(Stored items)
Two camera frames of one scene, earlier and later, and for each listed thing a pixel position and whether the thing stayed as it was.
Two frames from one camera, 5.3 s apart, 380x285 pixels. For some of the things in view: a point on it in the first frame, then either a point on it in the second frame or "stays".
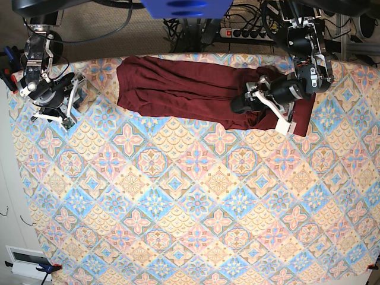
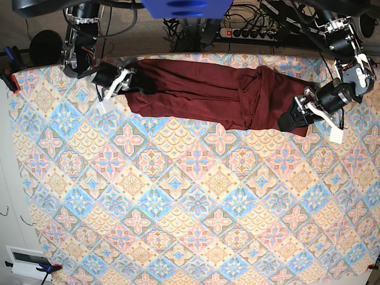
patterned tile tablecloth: x=117 y=199 stays
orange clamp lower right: x=373 y=266 stays
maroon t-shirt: x=199 y=89 stays
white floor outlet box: x=25 y=261 stays
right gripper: x=260 y=88 -> x=306 y=101
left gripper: x=64 y=110 -> x=138 y=80
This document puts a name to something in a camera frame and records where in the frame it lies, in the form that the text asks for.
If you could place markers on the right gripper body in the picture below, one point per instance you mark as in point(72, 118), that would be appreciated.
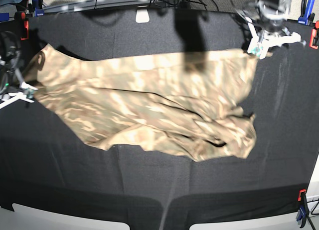
point(13, 87)

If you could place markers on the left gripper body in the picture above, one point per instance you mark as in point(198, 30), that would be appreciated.
point(270, 28)

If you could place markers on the camouflage t-shirt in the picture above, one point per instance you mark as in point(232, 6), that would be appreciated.
point(182, 104)

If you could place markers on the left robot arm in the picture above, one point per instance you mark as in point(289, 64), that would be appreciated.
point(252, 8)

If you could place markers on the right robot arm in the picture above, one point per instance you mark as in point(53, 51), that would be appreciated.
point(10, 50)

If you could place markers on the blue clamp top right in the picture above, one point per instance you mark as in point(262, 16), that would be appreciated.
point(307, 15)

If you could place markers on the orange clamp far right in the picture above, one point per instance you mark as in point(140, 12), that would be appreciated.
point(314, 39)

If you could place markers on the orange clamp far left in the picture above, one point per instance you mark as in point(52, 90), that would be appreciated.
point(21, 19)

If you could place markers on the blue clamp top left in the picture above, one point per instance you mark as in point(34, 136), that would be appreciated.
point(37, 7)

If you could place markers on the black table cloth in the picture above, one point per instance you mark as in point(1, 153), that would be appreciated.
point(44, 165)

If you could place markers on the white tab on cloth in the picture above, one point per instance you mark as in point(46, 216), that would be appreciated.
point(142, 15)

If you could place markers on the orange blue clamp bottom right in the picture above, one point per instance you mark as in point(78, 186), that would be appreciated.
point(303, 215)

■ **WHAT IS NEEDED**
Write out every line of the data that holds the word "stays".

■ **YOUR RESPONSE**
Two frames from one camera, 5.3 s apart, 380x285 pixels. For some of the things in view: a point on it in the first frame, then either a point on it in the second frame or "stays".
patterned tile tablecloth: x=117 y=199 stays
orange clamp lower right: x=373 y=266 stays
maroon t-shirt: x=199 y=89 stays
white floor outlet box: x=25 y=261 stays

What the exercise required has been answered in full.